Il sait que l'essentiel reste à sentir, à penser, ces trames endormies dans la sourde gestation de sa mémoire, sans pressentir aucunement les couleurs de ce qui se sera décanté au fil des mois, des années. Il ne peut certes se fier à ce lourd sentiment de solitude qu'a toujours privilégiée la fatigue, rançon généreuse de cette étrange conception de la liberté à laquelle il s'est si étroitement liée ces dernières années, qui a vieilli avec lui, qui a pris du caractère, comme lui, qui s'assombrit, comme lui, et particulièrement en cette fin de voyage où dans ce repos ambigu du retour, la mise à l'écart des questions de la finalité de l'aventure, de la suite des événements, et de ce qu'il pourra bien raconter d'intéressant pour son entourage, n'allait pas sans un pénible effort. Il reverra son frère, la poignée de proches qui lui demandera des photos, photos de paysages, de villes, de monuments, de faune et de flore, mais pas de lui, cette fois.
Il ne porte pas cette pointe de flèche autour de son cou, ce joli pendentif rustique acheté dans un boui-boui touristique de Chihuahua, auquel il eût aimé conférer quelque origine sauvage et mystique.
Qu'il s'est subitement éloigné, le temps des fétiches ! Pacotilles népalaises, indiennes, microcosme mercantile aux pieds nus, aux petites mains, exotisme industriel au pouvoir évocateur de souriantes désillusions...

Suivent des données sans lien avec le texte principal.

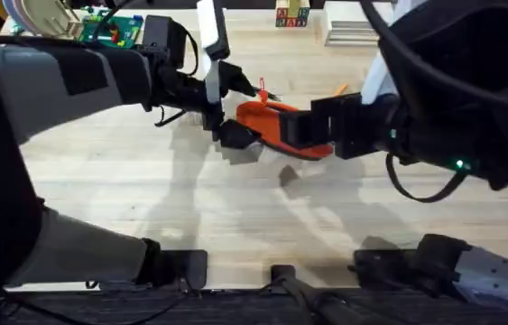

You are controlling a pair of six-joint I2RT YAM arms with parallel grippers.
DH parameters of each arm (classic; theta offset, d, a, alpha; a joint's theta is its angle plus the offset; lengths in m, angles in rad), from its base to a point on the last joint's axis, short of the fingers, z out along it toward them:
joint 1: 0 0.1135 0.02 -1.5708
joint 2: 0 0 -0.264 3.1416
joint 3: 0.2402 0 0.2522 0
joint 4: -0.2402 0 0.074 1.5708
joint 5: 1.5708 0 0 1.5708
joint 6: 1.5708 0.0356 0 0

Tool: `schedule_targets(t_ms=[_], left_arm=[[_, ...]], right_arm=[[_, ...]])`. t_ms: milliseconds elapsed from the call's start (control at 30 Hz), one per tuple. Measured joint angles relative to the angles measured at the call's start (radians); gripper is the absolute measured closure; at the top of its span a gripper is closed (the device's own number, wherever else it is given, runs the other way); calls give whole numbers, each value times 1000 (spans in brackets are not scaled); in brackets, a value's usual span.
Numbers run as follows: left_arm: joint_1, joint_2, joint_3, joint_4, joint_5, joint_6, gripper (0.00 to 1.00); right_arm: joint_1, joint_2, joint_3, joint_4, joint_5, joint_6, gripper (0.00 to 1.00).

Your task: Unzip the bag, pick up the pens from the table one at a time and place them inside, then zip the bag closed.

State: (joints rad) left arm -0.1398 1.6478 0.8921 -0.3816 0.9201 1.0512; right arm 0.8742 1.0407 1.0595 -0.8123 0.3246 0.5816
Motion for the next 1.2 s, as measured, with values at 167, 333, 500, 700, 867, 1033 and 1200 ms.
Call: schedule_targets(t_ms=[167, 333, 500, 700, 867, 1033, 1200], left_arm=[[17, -50, 0, -93, -1, 0, 8], [76, -172, 0, -202, -1, 1, 8], [143, -312, 0, -343, -5, 1, 8], [190, -467, 0, -475, -57, 0, 8], [191, -615, 0, -524, -145, 0, 8], [191, -687, 0, -522, -164, 1, 8], [191, -707, 0, -520, -180, 0, 8]], right_arm=[[0, 0, 11, -17, -4, -90, 5], [-14, 0, 37, -19, -9, -178, 5], [-52, 0, 68, -18, -8, -291, 5], [-108, 0, 75, 5, -8, -419, 5], [-133, 11, 76, 33, -8, -545, 183], [-140, 71, 76, 60, -8, -581, 665], [-140, 126, 76, 72, -8, -590, 968]])
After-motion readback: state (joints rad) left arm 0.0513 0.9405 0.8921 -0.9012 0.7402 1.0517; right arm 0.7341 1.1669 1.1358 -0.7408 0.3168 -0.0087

Immobile sur le quai, Manuel se masse la nuque. Le sommeil léger dans lequel le reste du trajet s'est déroulé lui arrache dans sa fuite un long bâillement larmoyant, tandis qu'il entend dans son dos le grondement feutré du train corail s'éloigner en direction de Vendeuvre, de Bar sur Aube...
La matinée bat son plein, gonflée d'humidité sous un ciel clairsemé. Plein d'une fraîcheur nouvelle, dans les premiers moments du retour où le touriste de là-bas se voit brièvement touriste ici-même, touriste de son propre pays natal, ici où il a passé presque toute sa vie, dans ces premiers moments où les liens de la familiarité ne se sont pas encore totalement renoués autour de soi, où l'inventaire affectif, dans le grand hétéroclisme mémoriel d'un aller-retour inter-continental, n'a pas encore été actualisé, il parcourt lentement le chemin vers son domicile, heureux d'être revenu, malheureux de n'être pas resté plus longtemps ; puis au plaisir naïf de déambuler au centre ville avec son sac sur le dos, d'être de retour d'un pays lointain, se mêle au gré de l'ignorance des passants, un trouble assombrissement.
Le soleil de 10 heures tremblote au travers de la petite fenêtre grande ouverte du petit appartement où Manuel se tient maintenant assis sur le clic-clac, à embrasser d'un regard fatigué mais brillant le petit intérieur, ses deux sacs posés devant la table basse. 10 heures, l'heure de faire les courses, en ce samedi, à la supérette du coin.
La pile de factures et de prospectus jetée sur le bureau, le mobilier, la cloche fébrile de l'église qui le rappellent avec une douce langueur à ces jours qui s'annoncent : il reprendra cette vie, cette même vie de présent différé, traversée toujours d'un peu plus de passé.
Il ouvre son sac à dos, commence à en extraire son gilet polaire noir, sa gourde inutile, un sachet de bibelots colorés, sa trousse de toilette, puis un sac de vêtements sales qu'il s'en va vider dans le bac à linge dans la chambre, avant de s'immobiliser devant le tabouret posé près de la lucarne de la pièce, sur lequel gît un jeune aréca desséché.